Cool hashing trick to perform audience splitting

  1. Select the unit of diversion key : user_uuid in our case (or the ID field we want to split on).
  2. And a salt('new_widget' in our example), unique value to identify our experiment.
  3. Concatenate car_uuid with the salt selected.
  4. Apply a hashing algorithm like md5 hash to split audience into treatment and control
query="""select 
user_uuid,
if(
   conv(
      substr(
          md5(concat(user_uuid, '-','new_widget')),
          1, 6),
      16,10)/conv('ffffff',16,10) > 0.50, 'treatment', 'control') as treatment
,gender
from user_table
"""
df_audience=spark.sql(query).toPandas()

Validation of assignment

Chi-Square test of indepence is our friend

Lets visualize the split and looks like assignment is 50-50. But how do we validate this with statistically rigor ?

(df_audience
 .groupby('treatment')
 .agg(users=('user_uuid','count'))
 .reset_index()
 .assign(percent_users=lambda x:(x['users']/x['users'].sum())*100)
 .style.format({'percent_users':'{0:.2f}%'.format})
)
treatment users percent_users
0 control 50180 50.18%
1 treatment 49820 49.82%

One way to validate this is see if distribution of gender is random across treatment and control.
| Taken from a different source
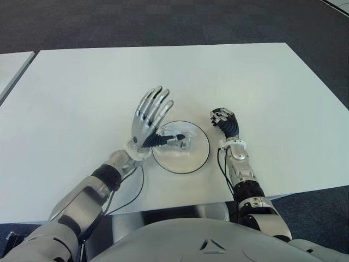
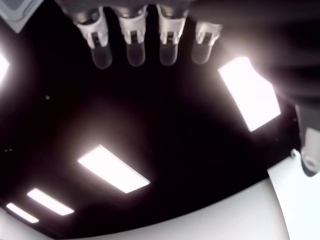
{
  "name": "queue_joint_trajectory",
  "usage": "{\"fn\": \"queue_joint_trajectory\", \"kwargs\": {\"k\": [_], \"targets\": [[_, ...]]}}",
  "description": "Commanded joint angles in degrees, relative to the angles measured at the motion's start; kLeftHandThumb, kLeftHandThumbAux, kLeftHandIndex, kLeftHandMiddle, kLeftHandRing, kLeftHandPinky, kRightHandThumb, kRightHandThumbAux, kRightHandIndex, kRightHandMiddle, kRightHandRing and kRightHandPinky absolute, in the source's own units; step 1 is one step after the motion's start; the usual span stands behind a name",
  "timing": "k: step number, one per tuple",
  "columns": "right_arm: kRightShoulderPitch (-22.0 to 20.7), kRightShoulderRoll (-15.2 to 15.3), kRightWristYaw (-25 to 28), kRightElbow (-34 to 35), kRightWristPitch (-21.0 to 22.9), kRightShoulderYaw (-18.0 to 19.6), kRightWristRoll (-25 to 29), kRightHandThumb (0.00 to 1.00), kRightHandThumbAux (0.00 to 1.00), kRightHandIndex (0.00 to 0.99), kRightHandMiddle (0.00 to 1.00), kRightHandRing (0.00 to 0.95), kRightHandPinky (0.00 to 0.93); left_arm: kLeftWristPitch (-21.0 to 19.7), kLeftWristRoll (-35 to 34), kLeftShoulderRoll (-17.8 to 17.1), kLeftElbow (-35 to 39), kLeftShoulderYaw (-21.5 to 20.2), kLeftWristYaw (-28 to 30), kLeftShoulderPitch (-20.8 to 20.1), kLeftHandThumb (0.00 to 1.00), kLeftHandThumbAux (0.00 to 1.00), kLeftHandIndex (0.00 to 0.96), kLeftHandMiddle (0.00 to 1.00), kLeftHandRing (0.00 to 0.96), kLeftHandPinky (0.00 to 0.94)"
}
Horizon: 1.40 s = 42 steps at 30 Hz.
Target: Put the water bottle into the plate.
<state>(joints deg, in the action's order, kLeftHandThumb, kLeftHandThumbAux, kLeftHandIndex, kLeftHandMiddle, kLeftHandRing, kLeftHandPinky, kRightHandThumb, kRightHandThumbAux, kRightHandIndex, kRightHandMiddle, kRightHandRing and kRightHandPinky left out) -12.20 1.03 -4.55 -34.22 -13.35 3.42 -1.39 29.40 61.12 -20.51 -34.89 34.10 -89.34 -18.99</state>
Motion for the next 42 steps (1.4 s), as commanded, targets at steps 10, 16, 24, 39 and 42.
{"fn": "queue_joint_trajectory", "kwargs": {"k": [10, 16, 24, 39, 42], "targets": [[3.51, -0.44, -0.2, -2.08, 4.41, 0.05, 0.13, 0.705, 0.73, 0.433, 0.623, 0.616, 0.607, 4.68, -30.69, 1.53, 10.03, -14.94, 29.59, 14.32, 0.0, 0.566, 0.0, 0.0, 0.0, 0.0], [3.47, -0.46, -0.24, -1.74, 4.89, -0.04, 0.05, 0.704, 0.73, 0.432, 0.621, 0.612, 0.6, 1.92, -42.98, 3.4, 15.19, -19.8, 43.54, 19.58, 0.0, 0.596, 0.0, 0.0, 0.0, 0.0], [3.26, -0.35, -0.01, -1.89, 4.95, -0.24, -0.06, 0.705, 0.73, 0.432, 0.616, 0.606, 0.595, -0.62, -51.39, 6.62, 19.91, -25.34, 54.68, 23.34, 0.0, 0.63, 0.0, 0.008, 0.0, 0.0], [3.14, -0.57, -0.32, -2.25, 4.55, -0.25, -0.08, 0.705, 0.729, 0.432, 0.603, 0.593, 0.578, 12.13, -60.6, 9.53, 4.63, -35.96, 67.84, 21.18, 0.0, 0.784, 0.126, 0.132, 0.109, 0.154], [3.2, -0.59, -0.34, -2.33, 4.39, -0.17, -0.02, 0.706, 0.729, 0.432, 0.602, 0.592, 0.577, 13.48, -61.0, 10.25, 3.56, -37.07, 69.23, 21.48, 0.0, 0.805, 0.15, 0.153, 0.132, 0.182]]}}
This can be translated in to a chi square test with the following hypothesis:

Null Hypothesis H0: Gender is independent of treatment assignment
Alternate Hypothesis Ha: Gender is not independent of treatment assignment

Let's run an chi-square test. P-value of 0.14 indicates we can't reject the null hypothesis - gender is independent of the treatment assignment

chi2, p, dof, expected=sc.chi2_contingency(pd.crosstab(df_audience.treatment,
                                                       df_audience.gender,
                                                       values=df_audience.user_uuid,
                                                       aggfunc='count'))
print ("p-value is {}".format(p))
p-value is 0.14426225571462634

Conclusion

Hashing is very useful technique to assign users to treatment and control in a deterministic way. Using the user_uuid and salt we can get the experiment assignment back. This can also be done easily in any SQL database.